▶ PROMPT: Match the string "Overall" against each line below, and copy every line that matches.

▶ THE DATA:
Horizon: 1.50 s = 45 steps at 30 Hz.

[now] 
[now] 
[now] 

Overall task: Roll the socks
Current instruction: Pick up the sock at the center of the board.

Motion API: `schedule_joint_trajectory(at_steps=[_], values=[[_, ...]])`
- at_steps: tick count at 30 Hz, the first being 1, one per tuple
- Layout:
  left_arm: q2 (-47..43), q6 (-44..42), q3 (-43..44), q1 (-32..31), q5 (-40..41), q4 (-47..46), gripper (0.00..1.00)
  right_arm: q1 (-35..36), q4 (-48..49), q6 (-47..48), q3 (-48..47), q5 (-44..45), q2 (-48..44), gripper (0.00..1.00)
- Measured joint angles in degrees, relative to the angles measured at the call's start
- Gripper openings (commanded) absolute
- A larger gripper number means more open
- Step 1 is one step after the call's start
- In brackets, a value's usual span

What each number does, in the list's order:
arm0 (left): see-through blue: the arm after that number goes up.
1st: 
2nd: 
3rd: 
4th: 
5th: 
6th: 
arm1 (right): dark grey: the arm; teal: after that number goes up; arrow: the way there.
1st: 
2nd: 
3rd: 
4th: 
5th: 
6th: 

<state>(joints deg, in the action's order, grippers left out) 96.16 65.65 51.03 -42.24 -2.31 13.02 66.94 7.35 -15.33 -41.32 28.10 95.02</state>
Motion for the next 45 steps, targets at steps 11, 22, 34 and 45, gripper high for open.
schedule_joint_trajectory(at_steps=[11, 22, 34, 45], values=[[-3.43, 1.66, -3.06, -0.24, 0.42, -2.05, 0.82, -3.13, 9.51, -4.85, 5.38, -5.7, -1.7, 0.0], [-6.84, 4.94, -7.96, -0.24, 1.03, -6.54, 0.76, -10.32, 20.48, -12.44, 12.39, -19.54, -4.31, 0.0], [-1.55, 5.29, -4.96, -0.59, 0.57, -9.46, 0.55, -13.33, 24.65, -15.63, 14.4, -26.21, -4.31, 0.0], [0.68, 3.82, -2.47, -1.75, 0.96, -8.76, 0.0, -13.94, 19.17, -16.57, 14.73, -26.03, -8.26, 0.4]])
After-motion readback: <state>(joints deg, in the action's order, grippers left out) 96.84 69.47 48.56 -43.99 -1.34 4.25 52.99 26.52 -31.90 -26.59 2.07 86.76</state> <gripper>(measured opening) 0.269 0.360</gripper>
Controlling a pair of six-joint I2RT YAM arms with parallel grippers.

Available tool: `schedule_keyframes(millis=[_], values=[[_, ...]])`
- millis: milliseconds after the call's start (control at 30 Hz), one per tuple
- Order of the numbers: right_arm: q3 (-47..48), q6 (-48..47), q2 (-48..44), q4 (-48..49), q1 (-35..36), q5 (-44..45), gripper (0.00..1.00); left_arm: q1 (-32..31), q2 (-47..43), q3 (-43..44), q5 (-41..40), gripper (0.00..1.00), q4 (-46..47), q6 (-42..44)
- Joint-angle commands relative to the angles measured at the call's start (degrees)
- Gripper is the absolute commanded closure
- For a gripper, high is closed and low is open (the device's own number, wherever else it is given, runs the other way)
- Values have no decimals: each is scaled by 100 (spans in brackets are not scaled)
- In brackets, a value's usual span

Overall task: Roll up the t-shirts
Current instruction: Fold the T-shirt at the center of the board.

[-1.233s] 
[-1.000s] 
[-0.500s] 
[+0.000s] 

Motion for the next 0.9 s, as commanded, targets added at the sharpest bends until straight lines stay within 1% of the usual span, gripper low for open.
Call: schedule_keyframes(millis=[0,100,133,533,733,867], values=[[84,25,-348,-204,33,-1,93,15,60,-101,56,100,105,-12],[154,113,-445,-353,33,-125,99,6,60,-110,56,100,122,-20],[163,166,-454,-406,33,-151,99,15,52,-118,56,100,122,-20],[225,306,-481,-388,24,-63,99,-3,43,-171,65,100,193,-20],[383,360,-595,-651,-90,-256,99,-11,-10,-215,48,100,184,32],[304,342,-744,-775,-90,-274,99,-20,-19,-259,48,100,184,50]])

▶ WRITTEN SOLUTION:
Overall task: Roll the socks
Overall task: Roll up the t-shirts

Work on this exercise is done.